Task prompt
Take the entries that follow and return exactly the lines from the one holding "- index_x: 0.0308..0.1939" through the one holding "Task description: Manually", both included. Nothing else is needed.

Listed entries

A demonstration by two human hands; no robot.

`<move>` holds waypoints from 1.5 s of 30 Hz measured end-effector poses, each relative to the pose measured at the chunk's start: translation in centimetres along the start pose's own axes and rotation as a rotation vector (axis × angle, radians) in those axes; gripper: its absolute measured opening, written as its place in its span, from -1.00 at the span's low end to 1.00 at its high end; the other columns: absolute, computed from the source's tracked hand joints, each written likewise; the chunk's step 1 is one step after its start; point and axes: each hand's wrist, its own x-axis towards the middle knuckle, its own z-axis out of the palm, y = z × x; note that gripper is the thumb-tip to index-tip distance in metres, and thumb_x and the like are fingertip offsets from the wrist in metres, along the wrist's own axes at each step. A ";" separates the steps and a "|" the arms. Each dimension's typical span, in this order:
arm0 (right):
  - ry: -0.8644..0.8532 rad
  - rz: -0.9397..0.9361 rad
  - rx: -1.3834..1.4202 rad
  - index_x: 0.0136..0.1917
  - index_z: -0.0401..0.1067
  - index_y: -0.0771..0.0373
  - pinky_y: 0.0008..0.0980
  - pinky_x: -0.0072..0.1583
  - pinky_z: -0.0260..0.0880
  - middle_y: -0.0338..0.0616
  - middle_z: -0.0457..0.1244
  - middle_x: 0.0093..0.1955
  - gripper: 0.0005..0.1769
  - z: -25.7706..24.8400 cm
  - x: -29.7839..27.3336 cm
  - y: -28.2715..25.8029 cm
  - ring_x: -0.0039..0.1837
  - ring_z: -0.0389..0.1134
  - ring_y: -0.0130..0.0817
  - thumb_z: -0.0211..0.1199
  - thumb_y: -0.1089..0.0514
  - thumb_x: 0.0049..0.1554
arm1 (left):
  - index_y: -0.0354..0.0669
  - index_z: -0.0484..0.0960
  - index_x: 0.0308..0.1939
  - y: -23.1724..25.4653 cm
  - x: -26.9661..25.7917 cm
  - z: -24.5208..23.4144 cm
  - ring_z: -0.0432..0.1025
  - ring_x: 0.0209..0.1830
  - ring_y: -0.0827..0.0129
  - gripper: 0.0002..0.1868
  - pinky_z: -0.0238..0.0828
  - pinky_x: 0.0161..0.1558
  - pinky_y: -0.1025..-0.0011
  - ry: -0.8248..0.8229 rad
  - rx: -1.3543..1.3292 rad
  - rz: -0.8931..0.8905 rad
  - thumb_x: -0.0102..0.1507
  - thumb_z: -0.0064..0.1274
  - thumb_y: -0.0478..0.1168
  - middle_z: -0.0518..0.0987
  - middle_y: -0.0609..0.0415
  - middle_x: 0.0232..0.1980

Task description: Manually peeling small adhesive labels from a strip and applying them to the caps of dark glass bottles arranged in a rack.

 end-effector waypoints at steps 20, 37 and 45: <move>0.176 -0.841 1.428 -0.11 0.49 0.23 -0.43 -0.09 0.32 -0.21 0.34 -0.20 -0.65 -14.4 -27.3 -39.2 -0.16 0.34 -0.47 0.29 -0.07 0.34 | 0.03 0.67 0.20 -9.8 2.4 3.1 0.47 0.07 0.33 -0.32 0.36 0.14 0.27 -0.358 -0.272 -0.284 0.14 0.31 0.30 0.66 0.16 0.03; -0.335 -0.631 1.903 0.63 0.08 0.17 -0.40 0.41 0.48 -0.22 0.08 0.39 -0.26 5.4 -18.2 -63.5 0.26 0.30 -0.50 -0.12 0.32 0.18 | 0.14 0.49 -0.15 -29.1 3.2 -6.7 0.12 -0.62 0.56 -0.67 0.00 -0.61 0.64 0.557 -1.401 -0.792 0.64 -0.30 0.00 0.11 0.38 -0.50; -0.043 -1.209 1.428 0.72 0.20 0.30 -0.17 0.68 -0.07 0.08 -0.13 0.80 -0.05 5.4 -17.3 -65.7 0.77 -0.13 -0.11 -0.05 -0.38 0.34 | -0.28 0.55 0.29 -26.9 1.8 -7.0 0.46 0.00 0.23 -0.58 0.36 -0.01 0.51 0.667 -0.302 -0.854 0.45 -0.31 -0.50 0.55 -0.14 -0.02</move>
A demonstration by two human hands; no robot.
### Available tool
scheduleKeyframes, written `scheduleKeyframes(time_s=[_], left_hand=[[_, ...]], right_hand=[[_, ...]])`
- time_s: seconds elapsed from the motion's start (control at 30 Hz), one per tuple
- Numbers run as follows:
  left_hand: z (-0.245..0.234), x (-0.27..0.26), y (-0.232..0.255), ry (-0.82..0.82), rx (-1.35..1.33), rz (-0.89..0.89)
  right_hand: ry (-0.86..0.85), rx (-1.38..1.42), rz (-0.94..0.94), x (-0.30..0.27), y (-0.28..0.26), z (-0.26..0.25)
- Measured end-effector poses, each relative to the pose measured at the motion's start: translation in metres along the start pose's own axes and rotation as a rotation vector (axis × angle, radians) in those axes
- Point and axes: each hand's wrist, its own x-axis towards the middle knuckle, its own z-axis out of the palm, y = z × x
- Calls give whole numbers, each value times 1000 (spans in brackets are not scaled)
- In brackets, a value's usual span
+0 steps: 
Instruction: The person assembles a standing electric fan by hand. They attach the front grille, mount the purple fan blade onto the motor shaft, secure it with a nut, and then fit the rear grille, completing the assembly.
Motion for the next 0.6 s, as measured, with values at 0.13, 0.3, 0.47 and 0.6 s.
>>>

Solution to this task
  - index_x: 0.0308..0.1939
  - y: -23.1724..25.4653 cm
  - x: -26.9661..25.7917 cm
  - z: -24.5208..23.4144 cm
  - ring_z: -0.0432..0.1025
  - ring_x: 0.0209..0.1830
  - ring_y: -0.0827..0.0129
  - gripper: 0.0002..0.1868
  - pinky_z: -0.0238..0.0828
  - pinky_x: 0.0161..0.1558
  - pinky_y: -0.1025..-0.0011
  - ry: -0.8248..0.8229 rad
  - rx: -1.3543..1.3292 rad
  - rz: -0.8931..0.8905 rad
  - thumb_x: -0.0102..0.1507
  - thumb_z: -0.0064..0.1274
  - thumb_y: -0.0478..0.1168
  - middle_z: -0.0518..0.0987
  - middle_y: -0.0609..0.0415
  - middle_x: 0.0232..0.1980

Task description: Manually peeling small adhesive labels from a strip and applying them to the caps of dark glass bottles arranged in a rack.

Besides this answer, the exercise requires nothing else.